• [BRIEF]: Reproduce verbatim all of the data given below, but do not carry over the images.

*** Opening MATERIAL PROVIDED ***

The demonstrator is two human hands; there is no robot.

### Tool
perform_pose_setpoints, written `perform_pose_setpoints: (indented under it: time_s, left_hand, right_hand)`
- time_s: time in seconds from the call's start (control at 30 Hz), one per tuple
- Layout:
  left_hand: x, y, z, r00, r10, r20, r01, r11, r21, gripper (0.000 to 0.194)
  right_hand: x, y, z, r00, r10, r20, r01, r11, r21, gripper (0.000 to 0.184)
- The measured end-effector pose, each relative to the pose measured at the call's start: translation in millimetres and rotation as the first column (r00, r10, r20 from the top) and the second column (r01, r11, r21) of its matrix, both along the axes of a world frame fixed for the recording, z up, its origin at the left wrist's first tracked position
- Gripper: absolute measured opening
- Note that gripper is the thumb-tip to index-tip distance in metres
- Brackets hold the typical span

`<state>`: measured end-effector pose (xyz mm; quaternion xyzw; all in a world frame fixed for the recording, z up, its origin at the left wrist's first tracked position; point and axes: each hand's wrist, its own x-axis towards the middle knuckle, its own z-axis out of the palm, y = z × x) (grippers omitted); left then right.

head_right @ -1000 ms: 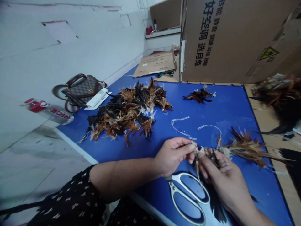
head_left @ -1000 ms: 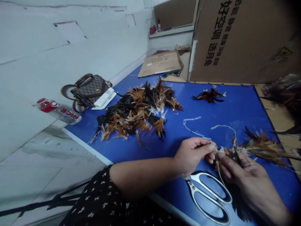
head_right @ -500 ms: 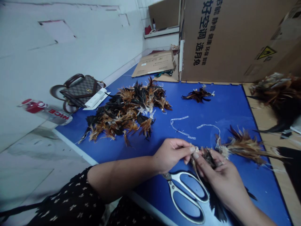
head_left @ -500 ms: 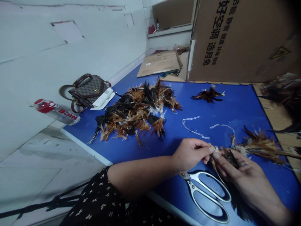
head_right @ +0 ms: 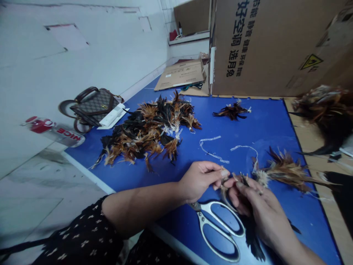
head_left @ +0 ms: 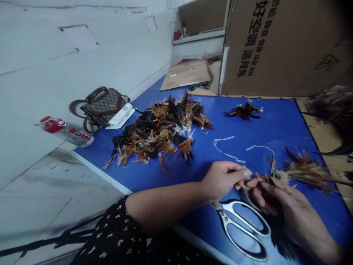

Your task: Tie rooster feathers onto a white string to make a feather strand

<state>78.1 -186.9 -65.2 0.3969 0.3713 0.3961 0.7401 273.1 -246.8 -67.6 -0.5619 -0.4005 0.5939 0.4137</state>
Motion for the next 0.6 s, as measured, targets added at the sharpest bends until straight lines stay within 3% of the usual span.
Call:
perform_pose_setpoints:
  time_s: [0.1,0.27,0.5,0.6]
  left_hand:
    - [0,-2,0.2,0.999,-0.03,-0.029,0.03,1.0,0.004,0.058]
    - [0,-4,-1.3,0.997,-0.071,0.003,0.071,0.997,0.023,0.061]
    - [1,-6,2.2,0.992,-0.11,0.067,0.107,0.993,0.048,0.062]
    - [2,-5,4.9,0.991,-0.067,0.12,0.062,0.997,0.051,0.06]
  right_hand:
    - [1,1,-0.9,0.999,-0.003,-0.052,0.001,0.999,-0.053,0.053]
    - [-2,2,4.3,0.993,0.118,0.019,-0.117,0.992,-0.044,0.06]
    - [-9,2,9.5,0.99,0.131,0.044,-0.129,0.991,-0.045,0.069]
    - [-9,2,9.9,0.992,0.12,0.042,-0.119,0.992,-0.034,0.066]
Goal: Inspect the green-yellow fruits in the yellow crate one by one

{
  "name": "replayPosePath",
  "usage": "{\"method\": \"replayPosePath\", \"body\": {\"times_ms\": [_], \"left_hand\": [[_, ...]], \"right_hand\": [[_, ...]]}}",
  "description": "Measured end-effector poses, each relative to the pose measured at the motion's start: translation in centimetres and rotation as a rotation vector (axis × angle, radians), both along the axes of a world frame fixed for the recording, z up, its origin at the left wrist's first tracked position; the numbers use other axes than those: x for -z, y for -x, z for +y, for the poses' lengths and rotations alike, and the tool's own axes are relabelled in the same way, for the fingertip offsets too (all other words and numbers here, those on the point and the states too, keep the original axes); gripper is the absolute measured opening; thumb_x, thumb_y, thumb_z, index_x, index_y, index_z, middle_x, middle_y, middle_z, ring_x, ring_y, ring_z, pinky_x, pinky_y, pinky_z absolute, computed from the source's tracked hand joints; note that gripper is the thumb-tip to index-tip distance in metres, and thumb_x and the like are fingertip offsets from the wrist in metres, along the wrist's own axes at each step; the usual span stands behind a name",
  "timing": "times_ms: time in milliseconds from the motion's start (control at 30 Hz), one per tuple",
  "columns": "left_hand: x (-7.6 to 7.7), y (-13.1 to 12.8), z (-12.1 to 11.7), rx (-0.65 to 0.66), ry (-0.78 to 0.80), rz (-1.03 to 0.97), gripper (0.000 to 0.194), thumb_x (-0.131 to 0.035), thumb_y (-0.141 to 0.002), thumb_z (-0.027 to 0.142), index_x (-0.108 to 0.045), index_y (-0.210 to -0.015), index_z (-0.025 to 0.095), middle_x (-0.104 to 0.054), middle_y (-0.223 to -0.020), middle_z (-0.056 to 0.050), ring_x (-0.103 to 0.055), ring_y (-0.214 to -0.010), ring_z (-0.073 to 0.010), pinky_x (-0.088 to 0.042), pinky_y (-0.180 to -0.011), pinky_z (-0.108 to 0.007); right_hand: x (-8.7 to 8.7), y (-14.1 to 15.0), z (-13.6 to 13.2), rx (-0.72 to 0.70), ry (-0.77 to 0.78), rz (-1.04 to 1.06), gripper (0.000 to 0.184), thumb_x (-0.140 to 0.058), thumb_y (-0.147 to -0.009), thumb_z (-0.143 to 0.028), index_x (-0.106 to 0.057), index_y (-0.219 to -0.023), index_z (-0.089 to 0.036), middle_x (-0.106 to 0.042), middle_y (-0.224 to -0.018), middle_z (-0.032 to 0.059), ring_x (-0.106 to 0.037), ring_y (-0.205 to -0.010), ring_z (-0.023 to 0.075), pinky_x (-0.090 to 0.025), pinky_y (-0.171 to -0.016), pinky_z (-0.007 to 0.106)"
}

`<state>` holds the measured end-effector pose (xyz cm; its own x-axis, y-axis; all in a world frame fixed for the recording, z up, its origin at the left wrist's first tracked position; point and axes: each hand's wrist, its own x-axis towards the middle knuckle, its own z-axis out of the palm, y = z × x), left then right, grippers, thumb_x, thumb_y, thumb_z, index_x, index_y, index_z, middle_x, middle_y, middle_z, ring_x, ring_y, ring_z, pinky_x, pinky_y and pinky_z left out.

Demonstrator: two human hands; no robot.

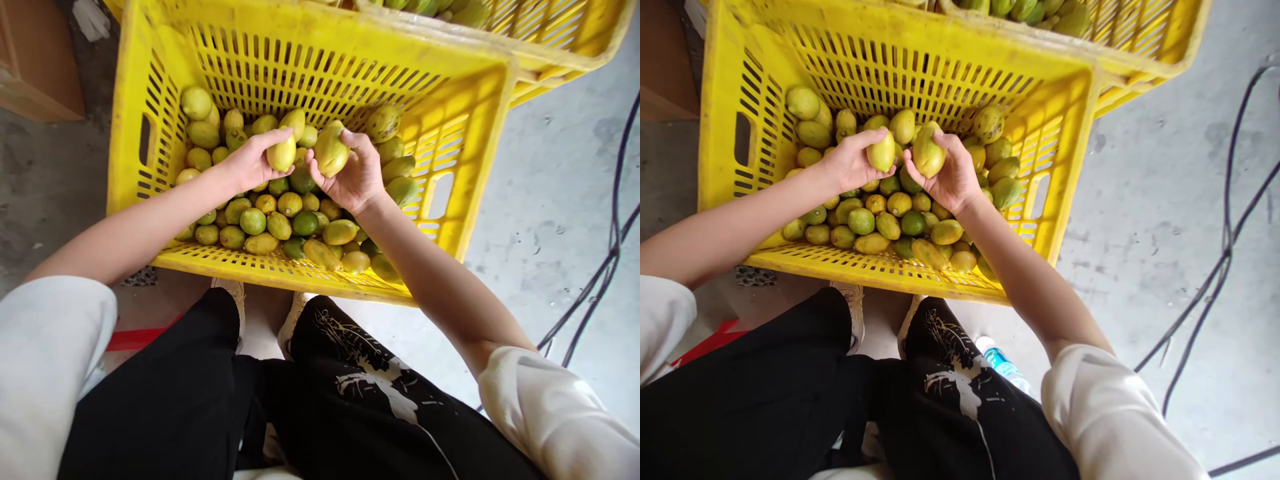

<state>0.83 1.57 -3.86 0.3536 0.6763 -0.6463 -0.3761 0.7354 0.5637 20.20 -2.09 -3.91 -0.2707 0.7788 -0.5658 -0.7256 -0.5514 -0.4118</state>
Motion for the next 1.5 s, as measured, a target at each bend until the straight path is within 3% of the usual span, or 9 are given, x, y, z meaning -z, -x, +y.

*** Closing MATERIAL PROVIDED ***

• [REPLY TO THE EXERCISE]:
The demonstrator is two human hands; there is no robot.

### Tool
perform_pose_setpoints, written `perform_pose_setpoints: (indented under it: time_s, left_hand, right_hand)`
- time_s: time in seconds from the call's start (control at 30 Hz), one per tuple
- Layout:
  left_hand: x, y, z, r00, r10, r20, r01, r11, r21, gripper (0.000 to 0.194)
  right_hand: x, y, z, r00, r10, r20, r01, r11, r21, gripper (0.000 to 0.184)
- The measured end-effector pose, each relative to the pose measured at the call's start: translation in millimetres and rotation as the first column (r00, r10, r20 from the top) and the second column (r01, r11, r21) of its matrix, both along the axes of a world frame fixed for the recording, z up, its origin at the left wrist's first tracked position
- Gripper: absolute measured opening
- Note that gripper is the thumb-tip to index-tip distance in metres
- Brackets hold the typical span

`<state>`: measured end-effector pose (xyz mm; quaternion xyzw; all in a world frame fixed for the recording, z up, its origin at the left wrist's first tracked position; point and axes: each hand's wrist, its own x-axis towards the middle knuckle, its own z-axis out of the palm, y = z × x) (grippers omitted); left then right.

head_right @ -1000 ms: 
head_left @ -1000 ms: 
head_right @ -500 ms: 
head_left @ -500 ms: 
head_right @ +0 ms: 
head_left @ +0 ms: 

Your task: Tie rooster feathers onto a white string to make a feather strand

<state>78.1 -186.9 -65.2 0.3969 0.3713 0.3961 0.7401 273.1 -246.8 -67.6 -0.5619 -0.4005 0.5939 0.4137</state>
Motion for the next 0.6 s, as measured, targets added at the sharpest bends until straight lines stay within 3% of the usual span.
Call:
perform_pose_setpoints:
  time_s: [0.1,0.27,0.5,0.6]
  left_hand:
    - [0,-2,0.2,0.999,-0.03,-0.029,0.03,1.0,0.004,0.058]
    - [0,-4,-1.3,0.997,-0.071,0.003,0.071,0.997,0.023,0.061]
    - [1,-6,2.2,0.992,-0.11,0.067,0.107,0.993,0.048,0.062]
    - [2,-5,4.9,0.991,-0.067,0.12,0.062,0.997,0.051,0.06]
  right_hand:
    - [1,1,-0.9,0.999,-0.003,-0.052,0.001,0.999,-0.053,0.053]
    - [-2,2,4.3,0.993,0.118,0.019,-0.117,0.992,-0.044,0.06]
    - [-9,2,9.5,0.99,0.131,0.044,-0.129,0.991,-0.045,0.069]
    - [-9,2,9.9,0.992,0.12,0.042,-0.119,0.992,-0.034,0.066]
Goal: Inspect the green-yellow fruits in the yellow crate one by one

{
  "name": "replayPosePath",
  "usage": "{\"method\": \"replayPosePath\", \"body\": {\"times_ms\": [_], \"left_hand\": [[_, ...]], \"right_hand\": [[_, ...]]}}",
  "description": "Measured end-effector poses, each relative to the pose measured at the motion's start: translation in centimetres and rotation as a rotation vector (axis × angle, radians), both along the axes of a world frame fixed for the recording, z up, its origin at the left wrist's first tracked position; the numbers use other axes than those: x for -z, y for -x, z for +y, for the poses' lengths and rotations alike, and the tool's own axes are relabelled in the same way, for the fingertip offsets too (all other words and numbers here, those on the point and the states too, keep the original axes); gripper is the absolute measured opening; thumb_x, thumb_y, thumb_z, index_x, index_y, index_z, middle_x, middle_y, middle_z, ring_x, ring_y, ring_z, pinky_x, pinky_y, pinky_z absolute, computed from the source's tracked hand joints; note that gripper is the thumb-tip to index-tip distance in metres, and thumb_x and the like are fingertip offsets from the wrist in metres, along the wrist's own axes at each step; the usual span stands behind a name",
  "timing": "times_ms: time in milliseconds from the motion's start (control at 30 Hz), one per tuple",
  "columns": "left_hand: x (-7.6 to 7.7), y (-13.1 to 12.8), z (-12.1 to 11.7), rx (-0.65 to 0.66), ry (-0.78 to 0.80), rz (-1.03 to 0.97), gripper (0.000 to 0.194), thumb_x (-0.131 to 0.035), thumb_y (-0.141 to 0.002), thumb_z (-0.027 to 0.142), index_x (-0.108 to 0.045), index_y (-0.210 to -0.015), index_z (-0.025 to 0.095), middle_x (-0.104 to 0.054), middle_y (-0.223 to -0.020), middle_z (-0.056 to 0.050), ring_x (-0.103 to 0.055), ring_y (-0.214 to -0.010), ring_z (-0.073 to 0.010), pinky_x (-0.088 to 0.042), pinky_y (-0.180 to -0.011), pinky_z (-0.108 to 0.007); right_hand: x (-8.7 to 8.7), y (-14.1 to 15.0), z (-13.6 to 13.2), rx (-0.72 to 0.70), ry (-0.77 to 0.78), rz (-1.04 to 1.06), gripper (0.000 to 0.184), thumb_x (-0.140 to 0.058), thumb_y (-0.147 to -0.009), thumb_z (-0.143 to 0.028), index_x (-0.106 to 0.057), index_y (-0.219 to -0.023), index_z (-0.089 to 0.036), middle_x (-0.106 to 0.042), middle_y (-0.224 to -0.018), middle_z (-0.032 to 0.059), ring_x (-0.106 to 0.037), ring_y (-0.205 to -0.010), ring_z (-0.023 to 0.075), pinky_x (-0.090 to 0.025), pinky_y (-0.171 to -0.016), pinky_z (-0.007 to 0.106)"
}

`<state>` holds the measured end-effector pose (xyz cm; its own x-axis, y-axis; all in a world frame fixed for the recording, z up, its origin at the left wrist's first tracked position; point and axes: each hand's wrist, its own x-axis towards the middle knuckle, its own z-axis out of the palm, y = z × x), left then right, grippers, thumb_x, thumb_y, thumb_z, index_x, index_y, index_z, middle_x, middle_y, middle_z, ring_x, ring_y, ring_z, pinky_x, pinky_y and pinky_z left out.

Demonstrator: two human hands; no robot.


<state>0.83 1.57 -3.86 0.3536 0.6763 -0.6463 -0.3761 0.7354 0.5637 20.20 -2.09 -3.91 -0.2707 0.7788 -0.5658 -0.7256 -0.5514 -0.4118</state>
Motion for the next 1.5 s, as measured, a target at each bend until the straight path is within 3% of the usual span, or 9 are given, x, y, z meaning -z, -x, +y.

This output requires nothing further.